Plus encore, il semble ici que la confrontation avec un bâtiment qui n’a rien d’un musée d’art contemporain orchestre une rencontre proche de la visée fondamentale du geste de Maurizio Cattelan, conservant la fraîcheur du surgissement, de l’étonnement et sa stratégie du choc. De la sorte émerge la force de l’incongruité caractéristique de son œuvre pour en souligner également la profonde ambiguïté. On joue ici à se faire peur, on joue à s’inventer des mondes avec une ardeur toute enfantine « et si et si et si… ». Un investissement total qui a ses limites. Trop symbolique, trop voyante, trop égocentrique, trop larmoyante, son œuvre semble donner le bâton pour se faire battre. Encore des jeux, encore de la provocation, certes, mais cette alternance, pour ne pas dire dichotomie, dans la création de Cattelan est aussi ce qui nourrit la réflexion. Un parti-pris que n’hésite pas à assumer le commissariat de l’exposition avec le choix de convoquer un monde littéraire, une somme d’expériences textuelles autour des œuvres présentées. Au travers de ses cartels, Not Afraid of Love prend le parti de contrer le discours officiel autour de l’artiste et offre des contrepoints salutaires et vivants au parcours en invitant des personnalités issues de milieux différents à développer un regard chaque fois singulier et engagé. C’est cette vie des idées et, on l’imagine, la jubilation de l’artiste à susciter la controverse qui font aussi la force d’une telle présentation.

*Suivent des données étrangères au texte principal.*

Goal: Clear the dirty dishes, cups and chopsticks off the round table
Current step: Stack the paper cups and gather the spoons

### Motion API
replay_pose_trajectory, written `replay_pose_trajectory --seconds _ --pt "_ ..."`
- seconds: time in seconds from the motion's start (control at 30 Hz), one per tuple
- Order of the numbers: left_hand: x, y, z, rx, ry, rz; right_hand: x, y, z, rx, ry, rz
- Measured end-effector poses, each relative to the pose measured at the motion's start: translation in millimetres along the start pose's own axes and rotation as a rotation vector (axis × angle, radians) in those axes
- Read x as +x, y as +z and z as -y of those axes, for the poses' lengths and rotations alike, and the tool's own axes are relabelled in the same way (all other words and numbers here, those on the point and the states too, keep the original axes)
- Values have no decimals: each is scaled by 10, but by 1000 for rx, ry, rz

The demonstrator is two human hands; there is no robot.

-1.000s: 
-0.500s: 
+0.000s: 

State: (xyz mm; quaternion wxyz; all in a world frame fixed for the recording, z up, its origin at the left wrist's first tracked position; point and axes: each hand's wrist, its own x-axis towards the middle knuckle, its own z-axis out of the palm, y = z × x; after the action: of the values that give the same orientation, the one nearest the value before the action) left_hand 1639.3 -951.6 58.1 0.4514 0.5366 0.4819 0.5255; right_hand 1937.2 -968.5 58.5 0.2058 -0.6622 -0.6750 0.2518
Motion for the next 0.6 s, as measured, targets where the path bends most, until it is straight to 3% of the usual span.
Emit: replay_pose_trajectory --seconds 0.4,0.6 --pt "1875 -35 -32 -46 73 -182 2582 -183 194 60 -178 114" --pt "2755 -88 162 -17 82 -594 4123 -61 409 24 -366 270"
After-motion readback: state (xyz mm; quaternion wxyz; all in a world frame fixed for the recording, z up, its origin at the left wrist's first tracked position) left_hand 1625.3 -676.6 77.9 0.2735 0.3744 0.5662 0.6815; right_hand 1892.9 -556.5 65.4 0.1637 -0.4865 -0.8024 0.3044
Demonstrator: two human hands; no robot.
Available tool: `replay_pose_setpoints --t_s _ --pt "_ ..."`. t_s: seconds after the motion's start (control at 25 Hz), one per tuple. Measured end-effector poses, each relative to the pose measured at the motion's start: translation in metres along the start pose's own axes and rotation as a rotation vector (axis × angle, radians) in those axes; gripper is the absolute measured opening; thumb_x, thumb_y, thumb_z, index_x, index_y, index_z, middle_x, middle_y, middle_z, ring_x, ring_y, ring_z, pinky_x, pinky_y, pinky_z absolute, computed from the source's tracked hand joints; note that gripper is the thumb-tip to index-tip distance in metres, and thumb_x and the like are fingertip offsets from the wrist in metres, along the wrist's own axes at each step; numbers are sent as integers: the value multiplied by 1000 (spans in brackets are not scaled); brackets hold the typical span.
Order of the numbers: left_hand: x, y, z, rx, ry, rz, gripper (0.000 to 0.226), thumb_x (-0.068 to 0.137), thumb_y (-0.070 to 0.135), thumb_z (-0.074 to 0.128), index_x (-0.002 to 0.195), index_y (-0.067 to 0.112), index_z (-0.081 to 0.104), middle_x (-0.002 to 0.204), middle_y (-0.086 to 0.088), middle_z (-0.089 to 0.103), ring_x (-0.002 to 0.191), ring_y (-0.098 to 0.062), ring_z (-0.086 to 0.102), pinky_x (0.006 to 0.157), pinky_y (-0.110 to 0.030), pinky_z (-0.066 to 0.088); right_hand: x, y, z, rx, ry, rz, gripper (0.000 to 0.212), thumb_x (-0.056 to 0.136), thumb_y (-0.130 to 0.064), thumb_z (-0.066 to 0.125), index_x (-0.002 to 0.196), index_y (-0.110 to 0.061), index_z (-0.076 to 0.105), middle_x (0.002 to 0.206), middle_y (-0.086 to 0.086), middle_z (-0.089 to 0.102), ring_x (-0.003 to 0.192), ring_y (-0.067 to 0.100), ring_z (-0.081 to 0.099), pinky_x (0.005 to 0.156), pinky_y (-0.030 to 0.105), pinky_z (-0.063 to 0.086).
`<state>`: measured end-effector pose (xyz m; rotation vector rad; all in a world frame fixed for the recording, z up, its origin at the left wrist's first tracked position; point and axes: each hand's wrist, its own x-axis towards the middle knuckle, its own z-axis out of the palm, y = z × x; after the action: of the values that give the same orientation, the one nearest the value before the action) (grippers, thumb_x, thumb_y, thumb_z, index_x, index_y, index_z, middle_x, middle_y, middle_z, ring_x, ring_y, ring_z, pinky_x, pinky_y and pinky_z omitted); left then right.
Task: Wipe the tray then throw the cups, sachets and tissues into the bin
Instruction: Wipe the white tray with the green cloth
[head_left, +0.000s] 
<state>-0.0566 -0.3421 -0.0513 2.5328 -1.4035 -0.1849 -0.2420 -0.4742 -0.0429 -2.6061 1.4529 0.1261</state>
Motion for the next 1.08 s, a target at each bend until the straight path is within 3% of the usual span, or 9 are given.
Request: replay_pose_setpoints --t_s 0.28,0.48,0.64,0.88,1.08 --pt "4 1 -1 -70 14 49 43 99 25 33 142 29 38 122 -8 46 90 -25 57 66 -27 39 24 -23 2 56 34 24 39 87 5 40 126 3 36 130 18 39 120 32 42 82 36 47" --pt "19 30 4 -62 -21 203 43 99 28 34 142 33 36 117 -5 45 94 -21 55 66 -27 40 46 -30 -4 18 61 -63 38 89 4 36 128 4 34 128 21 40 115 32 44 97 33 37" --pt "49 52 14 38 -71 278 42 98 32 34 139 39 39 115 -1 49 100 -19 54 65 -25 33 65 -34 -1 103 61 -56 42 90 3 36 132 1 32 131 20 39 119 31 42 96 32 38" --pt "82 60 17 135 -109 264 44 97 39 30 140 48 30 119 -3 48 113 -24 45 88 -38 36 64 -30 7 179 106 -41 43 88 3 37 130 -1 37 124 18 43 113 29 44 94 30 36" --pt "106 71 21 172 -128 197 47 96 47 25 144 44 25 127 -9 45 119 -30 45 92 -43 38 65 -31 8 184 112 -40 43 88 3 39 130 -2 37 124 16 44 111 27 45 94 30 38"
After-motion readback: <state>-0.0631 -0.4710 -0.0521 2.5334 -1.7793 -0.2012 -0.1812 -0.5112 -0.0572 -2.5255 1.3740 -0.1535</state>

Au final, cette exposition-portrait, en flirtant aussi ouvertement avec les limites d’une personnalité, ouvre d’autant plus de brèches salutaires dans l’appréhension de l’univers de Cattelan et maintient ce flottement caractéristique d’une œuvre qui se nourrit du regard que l’on pose sur elle. Une manière peut-être d’inventer une distance salutaire aux thèmes ouvertement et furieusement intimes que draînent ses mises en scène. Une manière également de questionner la présence, la collusion de sa personne et de sa fonction, de son statut dans la multitude de situations qu’il invente. Encore une fois, la seule réponse objective semble être ici cet autoportrait en noir et blanc plein d’ironie doucereuse dans lequel l’artiste, en éphèbe langoureux, imite avec ses mains un cœur qu’il pose sur sa poitrine. Que nous l’aimions ou l’attaquions, il nous aime. Au temps pour tous.